● **Work instructions**:
Only the lines below starting at the one that contains "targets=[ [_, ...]" and ending at the one that contains "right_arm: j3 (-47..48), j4" are to be reproduced, exactly and with both ends kept.

Data for the task: Begin

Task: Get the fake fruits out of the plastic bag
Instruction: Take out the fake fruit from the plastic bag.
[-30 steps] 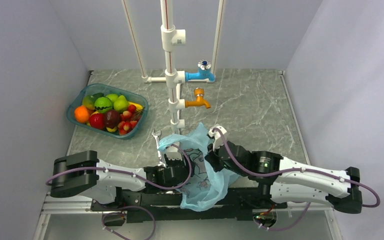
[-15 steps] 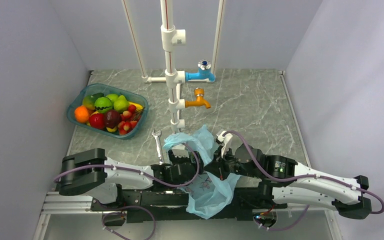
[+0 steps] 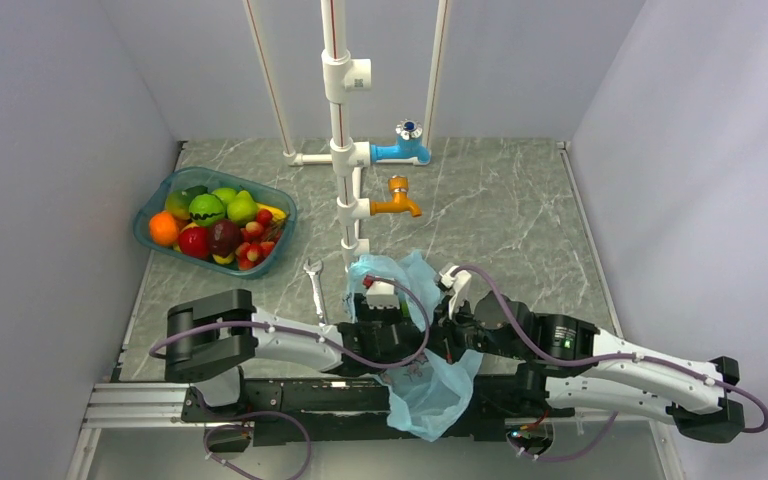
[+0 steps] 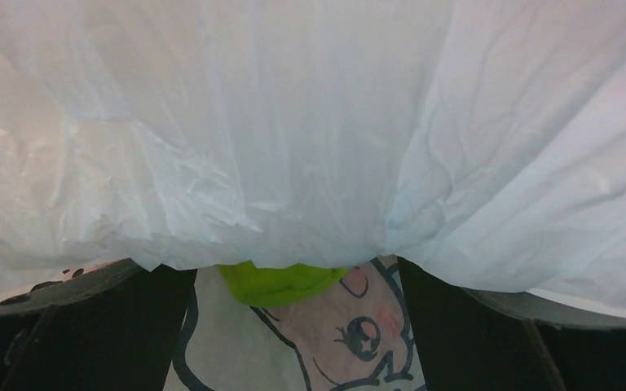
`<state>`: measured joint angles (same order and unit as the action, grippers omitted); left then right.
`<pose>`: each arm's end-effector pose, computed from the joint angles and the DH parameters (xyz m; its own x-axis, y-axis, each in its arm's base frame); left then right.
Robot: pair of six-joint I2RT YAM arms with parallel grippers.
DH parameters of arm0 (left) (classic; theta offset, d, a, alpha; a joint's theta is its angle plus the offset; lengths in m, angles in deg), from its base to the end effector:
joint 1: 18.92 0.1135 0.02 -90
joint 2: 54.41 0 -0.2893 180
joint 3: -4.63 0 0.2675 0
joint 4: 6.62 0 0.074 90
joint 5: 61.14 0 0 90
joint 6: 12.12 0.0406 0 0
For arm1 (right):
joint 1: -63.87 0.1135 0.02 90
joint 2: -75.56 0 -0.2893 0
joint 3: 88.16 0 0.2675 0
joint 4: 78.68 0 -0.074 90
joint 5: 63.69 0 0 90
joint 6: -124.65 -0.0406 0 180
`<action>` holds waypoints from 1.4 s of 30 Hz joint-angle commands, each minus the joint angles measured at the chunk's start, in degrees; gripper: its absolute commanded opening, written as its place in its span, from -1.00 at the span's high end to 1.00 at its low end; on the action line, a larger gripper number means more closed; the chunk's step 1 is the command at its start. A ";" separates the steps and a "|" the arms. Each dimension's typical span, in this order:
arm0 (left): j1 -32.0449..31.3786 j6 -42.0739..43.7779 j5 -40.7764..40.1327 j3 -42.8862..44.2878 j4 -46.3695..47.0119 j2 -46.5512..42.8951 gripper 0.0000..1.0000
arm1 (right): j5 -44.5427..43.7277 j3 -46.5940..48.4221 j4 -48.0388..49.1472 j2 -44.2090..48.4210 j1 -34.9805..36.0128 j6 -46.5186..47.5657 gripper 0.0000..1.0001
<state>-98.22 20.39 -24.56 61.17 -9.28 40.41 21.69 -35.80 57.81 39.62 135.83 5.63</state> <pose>0.0930 -0.3167 0.1717 -0.4642 -0.2499 -0.8497 0.1516 0.9228 -0.3542 0.0478 0.1362 0.3068 -0.5723 -0.1958 -0.7963 -0.7409 0.5396 0.3998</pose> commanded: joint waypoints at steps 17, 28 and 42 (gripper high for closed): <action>5.63 8.39 0.95 -0.98 15.22 6.70 -0.64 | 1.47 -1.42 1.94 2.45 0.28 -1.04 1.00; 5.74 9.04 9.10 -2.36 9.37 -0.61 0.06 | -0.46 -2.16 0.80 3.36 0.27 -0.83 1.00; 3.21 9.40 34.62 -4.06 -0.34 -14.16 0.36 | -3.00 -1.84 -0.83 3.18 0.28 -1.76 1.00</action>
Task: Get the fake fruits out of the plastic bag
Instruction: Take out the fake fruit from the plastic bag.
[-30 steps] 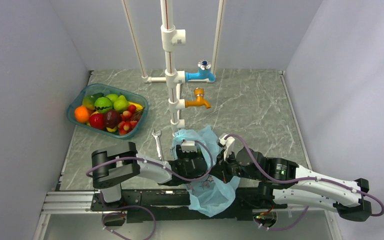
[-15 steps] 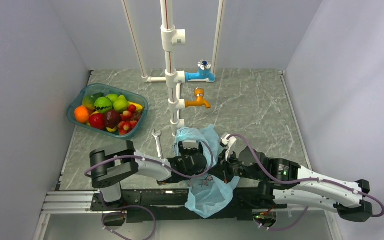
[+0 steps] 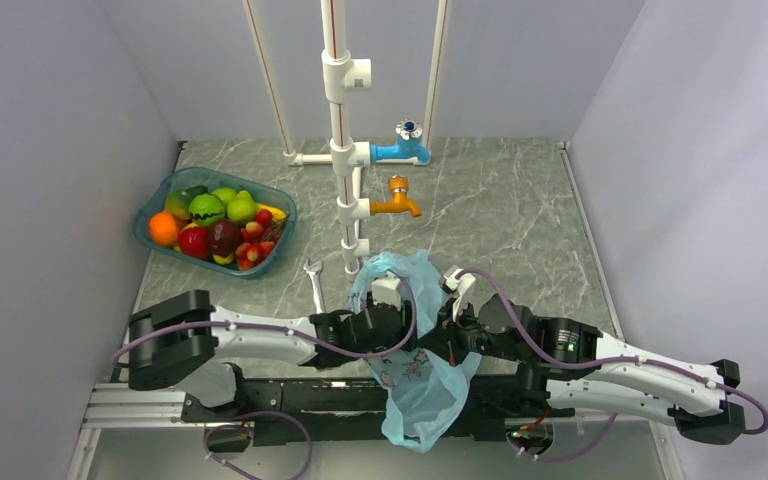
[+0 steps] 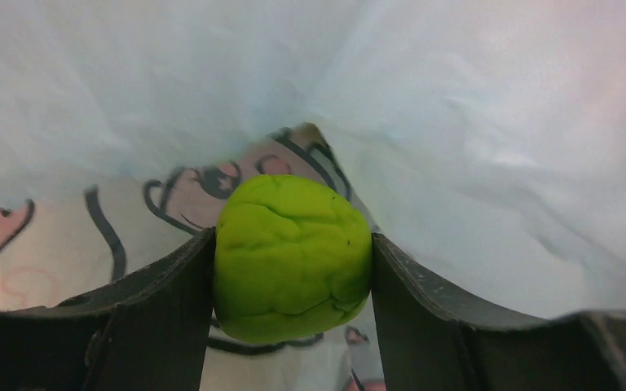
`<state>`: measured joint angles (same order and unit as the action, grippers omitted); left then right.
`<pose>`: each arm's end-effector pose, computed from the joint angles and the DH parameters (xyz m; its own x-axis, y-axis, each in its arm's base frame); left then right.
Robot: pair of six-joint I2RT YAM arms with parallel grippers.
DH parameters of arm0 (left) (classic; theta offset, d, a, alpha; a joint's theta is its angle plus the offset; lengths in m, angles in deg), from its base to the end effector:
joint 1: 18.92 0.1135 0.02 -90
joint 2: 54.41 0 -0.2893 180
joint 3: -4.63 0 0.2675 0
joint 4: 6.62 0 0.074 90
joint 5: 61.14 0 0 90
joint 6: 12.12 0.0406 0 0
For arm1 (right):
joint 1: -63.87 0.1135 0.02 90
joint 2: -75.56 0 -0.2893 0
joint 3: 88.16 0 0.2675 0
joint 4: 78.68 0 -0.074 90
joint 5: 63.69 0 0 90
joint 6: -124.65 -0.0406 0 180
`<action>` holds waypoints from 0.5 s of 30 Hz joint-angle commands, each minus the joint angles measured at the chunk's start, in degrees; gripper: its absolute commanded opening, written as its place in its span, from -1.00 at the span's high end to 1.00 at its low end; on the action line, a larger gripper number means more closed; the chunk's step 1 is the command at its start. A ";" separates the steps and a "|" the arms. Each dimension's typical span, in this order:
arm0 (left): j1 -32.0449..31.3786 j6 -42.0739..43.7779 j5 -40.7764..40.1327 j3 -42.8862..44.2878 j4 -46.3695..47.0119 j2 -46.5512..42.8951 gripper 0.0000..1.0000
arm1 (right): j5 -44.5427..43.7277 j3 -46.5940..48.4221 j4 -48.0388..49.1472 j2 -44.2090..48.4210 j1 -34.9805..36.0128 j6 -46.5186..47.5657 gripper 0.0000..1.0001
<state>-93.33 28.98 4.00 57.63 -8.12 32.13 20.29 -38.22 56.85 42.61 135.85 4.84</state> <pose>0.1014 -0.3000 0.1908 -0.6903 -0.0700 -0.7201 0.3974 0.7950 -0.4583 0.0457 0.1266 0.2962 -0.5797 -0.1838 -0.7938 -0.7246 0.5618 0.3990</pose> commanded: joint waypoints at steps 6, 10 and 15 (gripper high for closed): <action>-3.13 1.22 6.69 -4.17 0.15 -16.70 0.41 | -2.98 0.21 -0.76 -0.26 0.25 -2.90 1.00; -3.37 1.24 8.42 -8.27 1.80 -24.02 0.59 | -4.62 0.25 -1.96 -0.49 0.30 -4.45 1.00; -3.72 1.24 10.18 -13.48 2.39 -33.74 1.00 | -7.27 -0.44 -2.71 0.53 0.22 -6.64 1.00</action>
<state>-96.58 29.17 11.74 47.09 -8.30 4.90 16.29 -38.27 54.93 42.20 135.85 0.63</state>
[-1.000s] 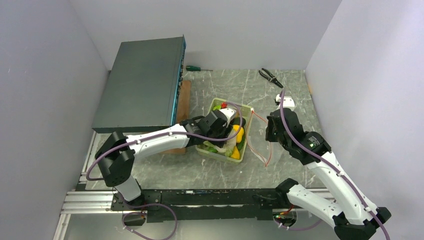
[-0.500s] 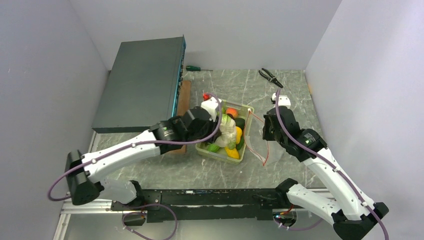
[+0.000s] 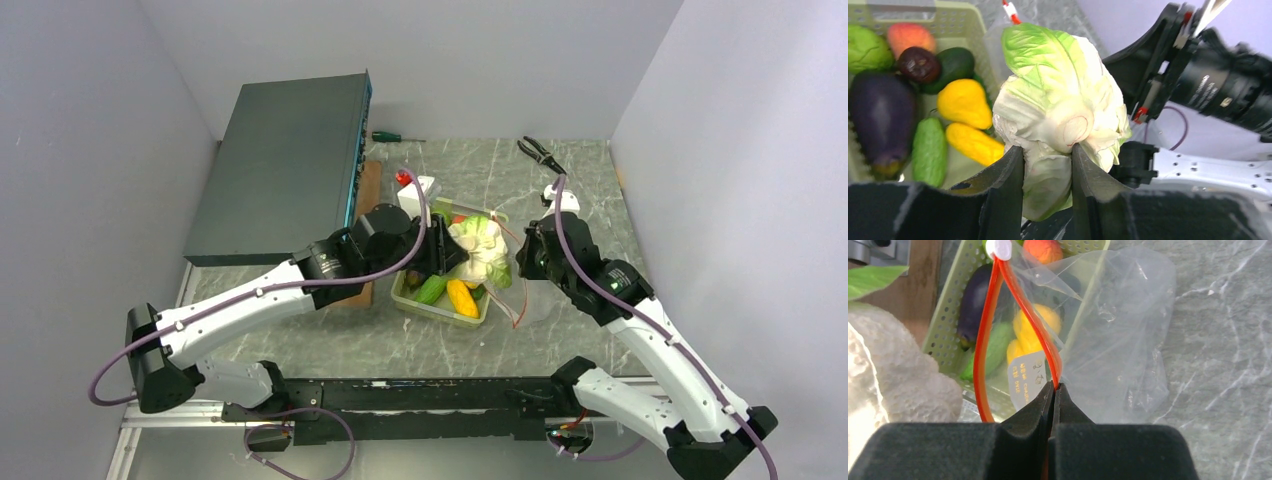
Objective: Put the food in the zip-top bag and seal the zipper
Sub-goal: Place the fake vegetable in the zipper food storage bag.
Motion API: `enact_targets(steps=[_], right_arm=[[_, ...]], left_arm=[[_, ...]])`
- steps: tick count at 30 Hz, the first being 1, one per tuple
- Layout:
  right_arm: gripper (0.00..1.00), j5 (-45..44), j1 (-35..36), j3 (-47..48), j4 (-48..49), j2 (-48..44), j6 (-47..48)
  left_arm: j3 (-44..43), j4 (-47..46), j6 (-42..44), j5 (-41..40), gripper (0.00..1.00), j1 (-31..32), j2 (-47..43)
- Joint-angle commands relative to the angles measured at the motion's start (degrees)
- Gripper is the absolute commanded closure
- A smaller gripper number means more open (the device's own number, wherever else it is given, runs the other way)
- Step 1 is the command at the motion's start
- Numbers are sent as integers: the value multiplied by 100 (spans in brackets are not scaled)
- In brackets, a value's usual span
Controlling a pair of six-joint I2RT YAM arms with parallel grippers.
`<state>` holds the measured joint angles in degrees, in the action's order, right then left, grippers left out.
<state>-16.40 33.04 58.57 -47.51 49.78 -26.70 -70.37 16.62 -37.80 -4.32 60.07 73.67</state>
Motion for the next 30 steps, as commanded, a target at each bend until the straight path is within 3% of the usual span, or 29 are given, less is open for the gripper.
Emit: enact_targets(steps=[1,5,11,16,23,30], right_arm=[[100,300,-17,-99,440,-270,-349],[100,316,-19,-156,541,-462,-582],[100,508,-22,-323,881,-829,-870],[100,1084,-12,-529,1312,-820,-1051],[100,1853,-17,-904,1815,-654,-1276],[100,2098,-27,-1040,2002,-700,-1569]], left_arm=[[-8,-1100,-557,338,99,-38,149],[-181,-449,-558,129,100,-32,502],[227,-178,-669,-257,100,2,700],[-345,470,-566,-678,100,120,982],[-1127,457,-433,-439,100,257,1457],[-933,209,-550,-267,100,266,1276]])
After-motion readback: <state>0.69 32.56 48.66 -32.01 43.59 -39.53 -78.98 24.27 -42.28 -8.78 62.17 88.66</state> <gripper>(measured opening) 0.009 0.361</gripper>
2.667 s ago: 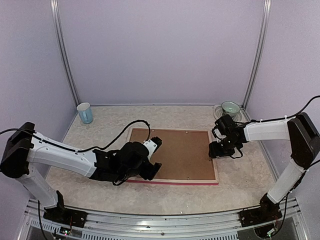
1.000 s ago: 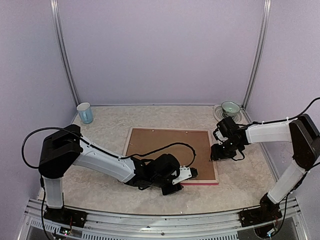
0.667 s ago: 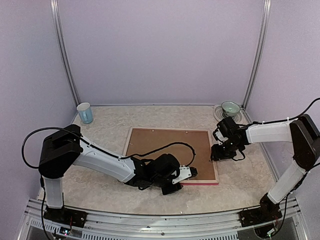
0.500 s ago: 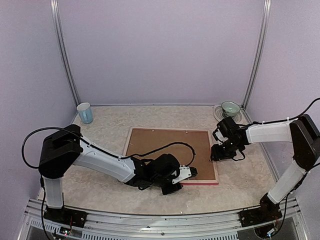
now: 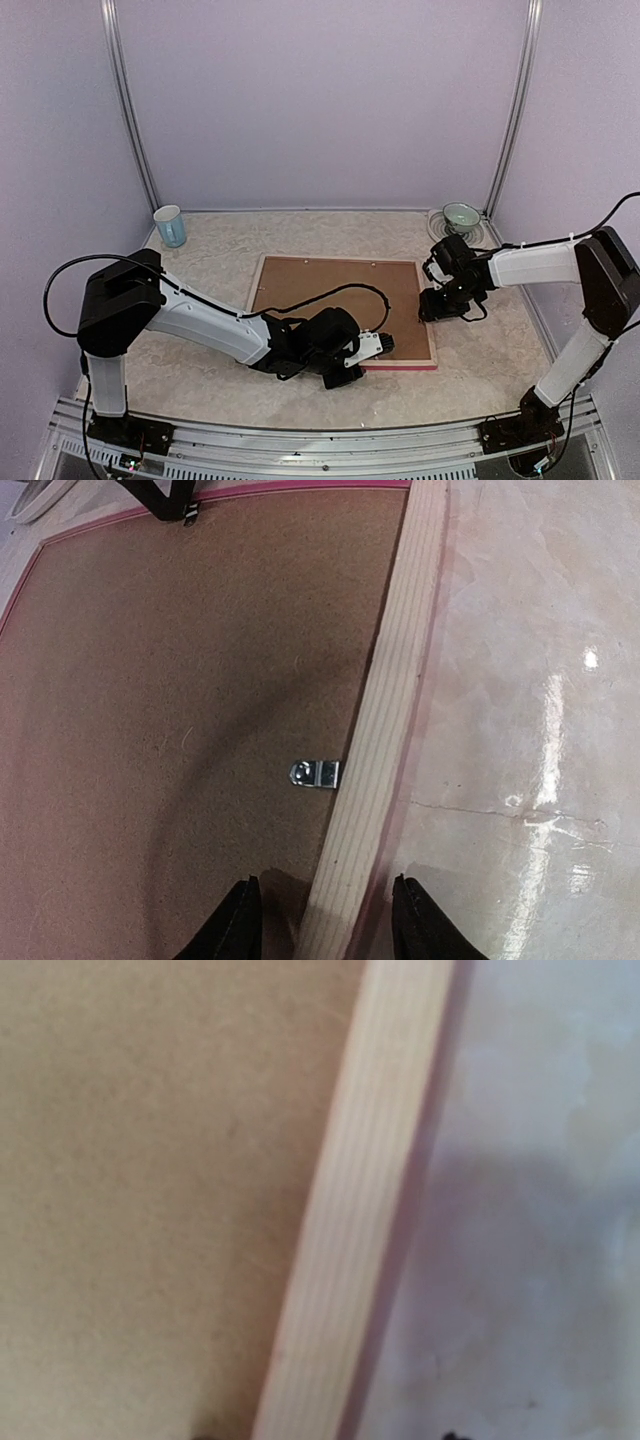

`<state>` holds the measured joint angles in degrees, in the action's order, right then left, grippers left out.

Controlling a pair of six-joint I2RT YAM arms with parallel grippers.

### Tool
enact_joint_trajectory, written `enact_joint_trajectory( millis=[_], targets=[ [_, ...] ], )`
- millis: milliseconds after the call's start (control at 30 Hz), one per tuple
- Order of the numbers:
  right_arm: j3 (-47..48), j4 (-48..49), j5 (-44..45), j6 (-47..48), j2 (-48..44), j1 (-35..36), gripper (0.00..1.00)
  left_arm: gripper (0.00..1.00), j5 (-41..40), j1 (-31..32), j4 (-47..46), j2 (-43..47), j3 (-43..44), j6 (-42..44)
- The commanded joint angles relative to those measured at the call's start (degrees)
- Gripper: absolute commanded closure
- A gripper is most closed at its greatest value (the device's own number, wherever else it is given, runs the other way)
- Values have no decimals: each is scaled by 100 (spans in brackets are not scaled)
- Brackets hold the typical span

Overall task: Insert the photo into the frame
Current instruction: Press the fastener onto the backboard, then pick up the photo frame from the center of the board.

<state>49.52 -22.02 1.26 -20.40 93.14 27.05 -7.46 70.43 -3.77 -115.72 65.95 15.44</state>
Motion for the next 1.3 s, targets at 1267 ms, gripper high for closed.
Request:
enact_joint_trajectory(
  millis=[1267],
  targets=[
    [574, -1408, 836, 188, -198, 424, 40, 63, -519, -43, -1, -114, 72, -179]
  ],
)
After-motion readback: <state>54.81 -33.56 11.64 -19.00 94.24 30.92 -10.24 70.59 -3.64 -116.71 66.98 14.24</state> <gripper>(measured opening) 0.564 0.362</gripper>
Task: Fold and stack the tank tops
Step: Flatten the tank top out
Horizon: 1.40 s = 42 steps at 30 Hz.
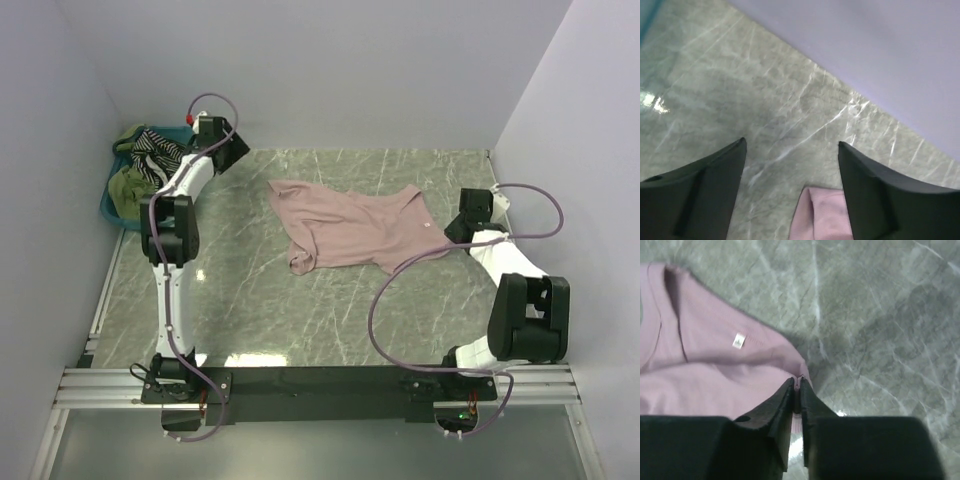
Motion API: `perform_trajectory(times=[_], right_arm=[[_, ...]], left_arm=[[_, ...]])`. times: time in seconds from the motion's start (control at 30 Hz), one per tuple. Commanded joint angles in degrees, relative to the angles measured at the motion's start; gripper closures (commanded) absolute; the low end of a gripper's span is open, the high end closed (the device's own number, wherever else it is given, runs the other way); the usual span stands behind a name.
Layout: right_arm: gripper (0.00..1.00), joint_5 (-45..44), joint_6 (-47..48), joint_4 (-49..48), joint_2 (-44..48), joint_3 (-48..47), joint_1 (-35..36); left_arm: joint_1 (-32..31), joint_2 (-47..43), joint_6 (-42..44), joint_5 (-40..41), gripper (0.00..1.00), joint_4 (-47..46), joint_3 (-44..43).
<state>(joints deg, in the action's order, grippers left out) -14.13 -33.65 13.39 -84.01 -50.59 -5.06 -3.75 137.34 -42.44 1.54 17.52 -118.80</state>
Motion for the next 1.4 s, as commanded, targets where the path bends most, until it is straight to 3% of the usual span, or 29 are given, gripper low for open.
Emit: perform_trajectory(times=[0.0,0.03,0.1,0.17,0.23,0.37,0.4,0.5,0.6,0.7,0.83,1.2,1.37], right_arm=[[0.75,-0.72,2.71,1.98,4.28,-2.4,4.17],[0.62,-1.33,3.15,2.52,4.81,-2.41,7.84],[0.49,-3.35,2.71,4.09,6.13,-1.8,10.93],[0.44,-3.36,2.36,4.02,7.1,-0.48,12.88],[0.43,-3.45,1.92,4.36,7.98,1.28,12.97],[0.51,0.75,2.97,3.67,10.87,4.09,13.84],[0.52,1.12,3.15,3.23,12.01,5.57,14.37],[0.55,2.35,2.89,2.0,13.43,9.17,15.6],[0.57,3.75,2.62,-0.02,14.48,12.43,15.87],[0.59,4.98,2.36,-0.64,13.87,13.06,16.22],[0.59,4.73,2.18,-0.82,13.43,12.79,16.66],[0.6,4.9,2.27,-0.91,13.43,12.53,16.92],[0.61,5.6,2.01,-1.08,12.64,12.71,17.19]], left_arm=[[0.5,-9.24,0.08,-1.72,0.19,-8.09,6.26],[0.41,-11.2,-0.1,-1.72,0.12,-8.64,7.87],[-0.38,-15.67,0.16,0.29,0.1,-8.03,10.07],[-2.13,-20.76,-0.1,1.7,0.12,-4.87,12.27],[-5.54,-25.52,-1.07,5.12,0.17,-3.9,19.98],[-15.83,-38.09,-5.19,15.66,0.46,-1.61,36.42],[-18.03,-42.55,-5.81,17.6,0.59,-2.05,43.06],[-25.5,-47.58,-6.43,17.36,0.84,-3.28,53.11],[-34.02,-47.17,-3.63,21.83,0.97,-2.05,57.18],[-41.32,-44.62,-0.54,26.04,0.97,-1.36,58.07],[-48.97,-40.67,-0.11,34.75,0.81,3.22,55.44],[-51.53,-28.71,4.46,41.26,0.59,4.11,48.93],[-51.53,-25.73,5.7,43.28,0.58,2.7,47.53]])
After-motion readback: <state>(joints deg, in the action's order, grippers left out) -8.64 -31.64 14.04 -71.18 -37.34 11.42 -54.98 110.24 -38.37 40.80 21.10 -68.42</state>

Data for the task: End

● **Output of the task**:
enact_joint_trajectory, written `enact_joint_trajectory( millis=[_], targets=[ [_, ...] ], )`
- millis: milliseconds after the call's start (control at 30 Hz), one per tuple
- Order of the numbers:
  right_arm: j3 (-47..48), j4 (-48..49), j5 (-44..45), j6 (-47..48), j2 (-48..44), j1 (-35..36), gripper (0.00..1.00)

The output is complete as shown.